Jeni menghempaskan dirinya ke atas ranjang. Tatapannya kosong memandang langit-langit kamar yang bermandikan cahaya temaram Bulan. Ia mengambil Sushi, boneka paus kesayangannya, dan mendekapnya erat. “Sushi, ada yang salah dengan kebersamaan yang kurasakan tadi,” gumamnya. “Entah kenapa, meski tadi terasa menyenangkan, namun seperti ada yang hilang. Atau, aku saja yang terlalu sensitif, ya Shi?” lanjut Jeni sambil menatap mata Sushi yang bulat.

“Setidaknya, malam ini aku jadi mendapat satu pencerahan, Shi,” Jeni bangkit terduduk di ranjangnya. “Melihat makanan yang disajikan di restoran tadi, aku jadi menghubungkan itu dengan apa yang kuamati atas teman-temanku,” katanya.

“Kebanyakan, teman akan datang seperti Appetizer. Hal itulah yang sering aku amati di rekan kerjaku, Shi.
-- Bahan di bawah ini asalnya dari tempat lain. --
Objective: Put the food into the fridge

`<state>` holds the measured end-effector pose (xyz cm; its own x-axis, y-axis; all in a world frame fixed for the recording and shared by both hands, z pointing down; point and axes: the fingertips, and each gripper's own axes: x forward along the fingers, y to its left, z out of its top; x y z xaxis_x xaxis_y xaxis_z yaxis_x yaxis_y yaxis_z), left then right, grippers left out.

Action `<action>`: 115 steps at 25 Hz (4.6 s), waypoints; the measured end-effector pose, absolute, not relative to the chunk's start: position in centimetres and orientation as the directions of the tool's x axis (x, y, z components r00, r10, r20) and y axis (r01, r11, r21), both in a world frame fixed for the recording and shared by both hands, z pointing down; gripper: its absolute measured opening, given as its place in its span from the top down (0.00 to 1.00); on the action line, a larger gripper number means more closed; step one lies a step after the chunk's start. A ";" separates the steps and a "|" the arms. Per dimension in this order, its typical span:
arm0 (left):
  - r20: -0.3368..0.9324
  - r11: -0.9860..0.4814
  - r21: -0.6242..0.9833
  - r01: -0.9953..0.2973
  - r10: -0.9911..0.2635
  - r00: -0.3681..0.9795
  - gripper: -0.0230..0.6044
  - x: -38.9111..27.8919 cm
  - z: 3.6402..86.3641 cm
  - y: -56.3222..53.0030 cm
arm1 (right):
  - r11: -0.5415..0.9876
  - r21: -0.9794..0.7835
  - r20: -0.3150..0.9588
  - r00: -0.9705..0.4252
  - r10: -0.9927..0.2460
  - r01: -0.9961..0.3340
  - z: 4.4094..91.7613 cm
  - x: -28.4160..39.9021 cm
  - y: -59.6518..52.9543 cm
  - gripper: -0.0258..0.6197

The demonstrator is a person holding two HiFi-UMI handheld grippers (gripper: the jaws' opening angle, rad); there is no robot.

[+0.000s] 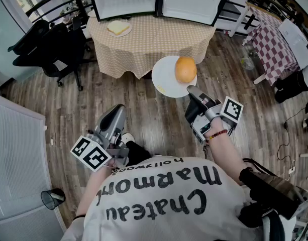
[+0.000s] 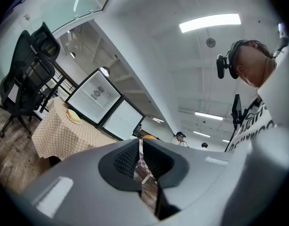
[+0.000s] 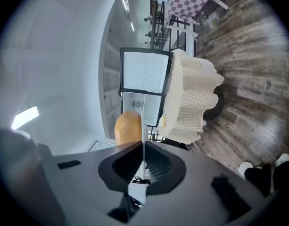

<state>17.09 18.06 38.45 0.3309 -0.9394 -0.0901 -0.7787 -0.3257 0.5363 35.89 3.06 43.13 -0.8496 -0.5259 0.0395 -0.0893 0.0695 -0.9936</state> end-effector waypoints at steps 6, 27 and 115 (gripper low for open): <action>-0.091 -0.327 0.539 -0.777 -0.939 0.332 0.95 17.0 38.3 17.8 | 0.077 -0.994 0.029 -0.845 -0.534 -0.083 43.0 36.1 2.7 0.92; -0.093 -0.324 0.564 -0.760 -0.939 0.331 0.95 10.5 39.6 12.5 | 0.048 -0.993 0.063 -0.844 -0.533 -0.104 44.5 29.9 -2.5 0.92; -0.043 -0.664 0.456 -0.593 -0.682 0.730 0.96 -24.2 39.3 -35.7 | -0.065 -0.984 0.135 -0.472 -0.871 -0.163 38.8 -1.3 -52.3 0.92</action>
Mereka ringan, karena mereka hanya datang untuk mengawali sebuah hubungan, namun tak berlanjut ke pertemanan yang lebih dalam,” ia menatap kosong ke arah jendela. “Pekerjaan, tak lebih. Hal itulah yang membuat mereka terasa seperti Appetizer,” sahut Jeni sambil mendekap bonekanya.

Ia berpikir sebentar sebelum melanjutkan, “Tapi, ketika pertemanan sudah lebih dari sekadar pekerjaan dan mulai masuk ke ranah personal, kamu akan melihat bahwa Main Course sudah mulai disajikan. Tidak lagi soal pekerjaan dan tanggung jawab, namun lebih kepada kisah hidup sehari-hari. Kepada pengalaman. Cita-cita. Bahkan, mimpi dan masa depan,” gumamnya pelan sambil memandang Sushi, yang balas memandangnya dengan diam.

“Bukankah seharusnya pertemanan seperti itu, Shi? Ketika kamu bisa membagikan nilai kehidupanmu kepada orang lain, bahkan saling mendorong dan mendukung? Bukankah?” Tanya Jeni, entah kepada Sushi, atau lebih kepada dirinya sendiri.

Ia mengangkat bahu. “Dan, tak jarang, kamu akan melihat teman yang datang dalam balutan manisnya Dessert. Membuatmu jadi lebih terbuka akan nikmatnya kehidupan, dan mengecap manisnya pertemanan,” lanjut Jeni akhirnya. “Bukan lagi kisah dan cerita, namun lebih kepada bagaimana kita menghabiskan waktu ini dengan sesuatu yang menyenangkan. Ringan, manis, namun tidak untuk dinikmati sebagai Main Course,” sahutnya pelan. Mendadak, matanya berbinar.

Eh. Benar! Itu dia, Shi!” pekik Jeni tertahan. Ada satu pencerahan yang muncul dalam pikirannya.

“Kadang, kita menemukan mereka yang mampu memberikan tiga cita rasa tersebut, entah sebagai Appetizer, Main Course, bahkan Dessert dalam kehidupan pertemanan kita. Itulah yang sering kita gadang-gadang sebagai inner circle dalam kehidupan kita. Namun tak jarang, peran itu terpisah, tergantung dengan siapa kita berhubungan. Tapi, ini dia, Shi,” serunya tertahan, seakan hendak memberitahukan rahasia besar.

 “Yang pasti, jangan pernah salah menempatkan posisi mereka dalam meja pertemanan. Nikmatilah Appetizer sebagaimana layaknya Appetizer dinikmati. Nikmatilah Main Course sebagaimana layaknya Main Course dinikmati. Karena, akan selalu ada yang kurang bila kamu menempatkan Dessert untuk Main Course-mu,” lanjut Jeni panjang lebar sambil memandang Sushi lekat-lekat. Ia terdiam cukup lama, sebelum akhirnya kembali melanjutkan. “Dan, entahlah,” Jeni menghela napas, sambil pikirannya melayang kembali ke restoran tadi. “Terkadang, meski kita sudah menempatkan mereka dalam posisi yang tepat, cita rasa yang muncul pun tak sesuai harapan,” desahnya.

“Tapi, ingat ya, Shi. Sekalipun cita rasa itu tak sesuai dengan harapan, let it be. Karena terkadang, tak semua makanan cocok untuk dinikmati dalam meja pertemanan. Just, let it be,” tunjuknya pada bonekanya, yang hanya terdiam bisu mendengarnya.

Jeni terhempas kembali ke ranjangnya. Tidak. Tidak ada yang salah, tidak ada yang hilang, batinnya kini. Hanya saja, mungkin aku salah berharap. Salah menempatkan. Jeni mengambil ponselnya, dan menatap kembali rekaman yang dilakukannya bersama teman-temannya tadi. Tak lama memang. Hanya 15 detik, tak lebih. Namun seakan, tak perlu pengakuan lebih lama untuk membuktikan bahwa mereka sangat menikmati kebersamaan itu. Ia tersenyum. Ia tahu kini. Entah siapa yang menikmati dessert itu. Karena bahkan, sepertinya akan lebih nikmat bila kita tak mencicipinya, batin Jeni pelan.

Benar, lanjut Jeni dalam hening. Karena terkadang, tak semua makanan cocok untuk dinikmati dalam meja pertemanan. Just, let it be.